This chicken story started with a large bird, I didn't get an accurate measurement but she was a large lass. I then took this bird and covered her in a whole pot of yoghurt, yes one of the big ones, the 500g version, along with a decent, heaped tablespoon of salt and large squeeze of lemon juice (from the bottle, but on a proper day would have been at least a whole large lemon's worth of juice, and a bit of zest if you were feeling a bit fruity!).
I then left said lemony-yoghurty bird in the fridge for a couple of days to marinade, so she could think hard about what an amazingly moist, juicy chicken she was going to make for us.
On the day of spit-roasting, I made up a rub of the following:
1/2 tsp ground black pepper
1/2 tsp ground white pepper
1 tsp paprika
2 tsp pink Himalayan sea salt
1 tsp lime powder
1 tsp thyme
2 tsp light brown sugar
1/2 tsp coriander powder
Once I took the bird out of the fridge after several days of deep meditation/ marination, she had a good rub down of the ingredients mixture above. I did wipe off a lot of the marinade but what was left made a really good base to give the bird a really deep, sensuous massage of the rub with the marinade as a lubricant. I don't usually go for a wet rub but in this case there wasn't really a choice, and it was a good choice!
After all that she looked like this:
I then stuck the spit through this brilliantly marinaded beauty and placed the spit over some red-white hot coals, indirect heat, on the Weber, with a rotisserie attachment. This got up to about 250C from what I could see on the Weber thermometer, so just about good enough to roast on.
About an hour after putting the bird on, and one small check where the rotisserie had slipped out of the motor, I temp checked the bird in her thigh and breast and she was good to go.

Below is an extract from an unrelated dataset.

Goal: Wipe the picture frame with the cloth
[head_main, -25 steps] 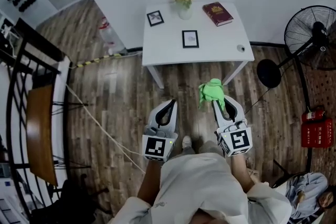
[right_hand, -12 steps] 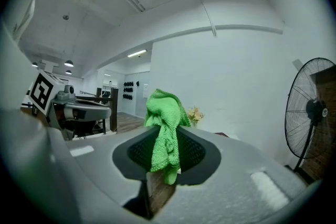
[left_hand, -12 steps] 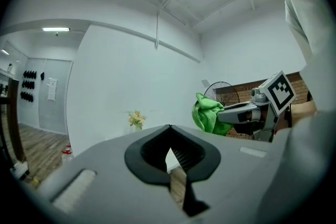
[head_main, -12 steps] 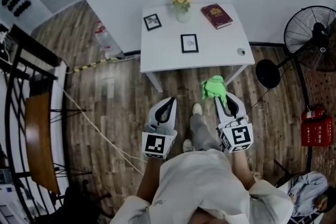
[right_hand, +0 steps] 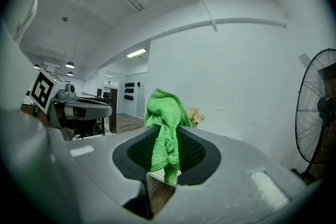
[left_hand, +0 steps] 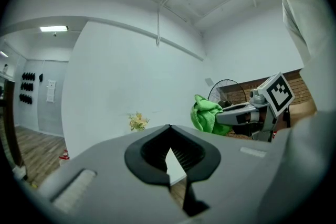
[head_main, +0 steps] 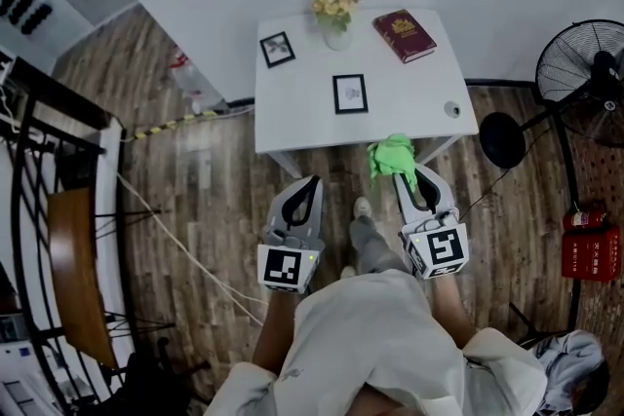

Originally, this had been intended to be eaten as Sunday dinner, with some rosemary roasted baby potatoes and a salad, but we went out for the day and my visiting parents had to leave. That's not a problem at all, as this bird is going to supply us with lovely succulent meat for salads and sandwiches, and whatever else we decide to do with her (stir fries, curries, random leftover dishes), over the next few days. I had a nibble on a leg, a wing and a slice of breast whilst carving and it's by far the juiciest and most moist chicken I've ever cooked, on or off the barbeque, and I didn't even have to use butter stuffed under the breast. I'm pretty sure it's the combination of yoghurt marinade and spit-roasting.
I have to admit that when I took her out she looked a little burnt. However, when I took a bite of her leg I could tell that the charred exterior was just a covering of bark that tasted of cherry smoke, sweetness and flavour from the rub and the lovely goodness of nature's Maillard reaction.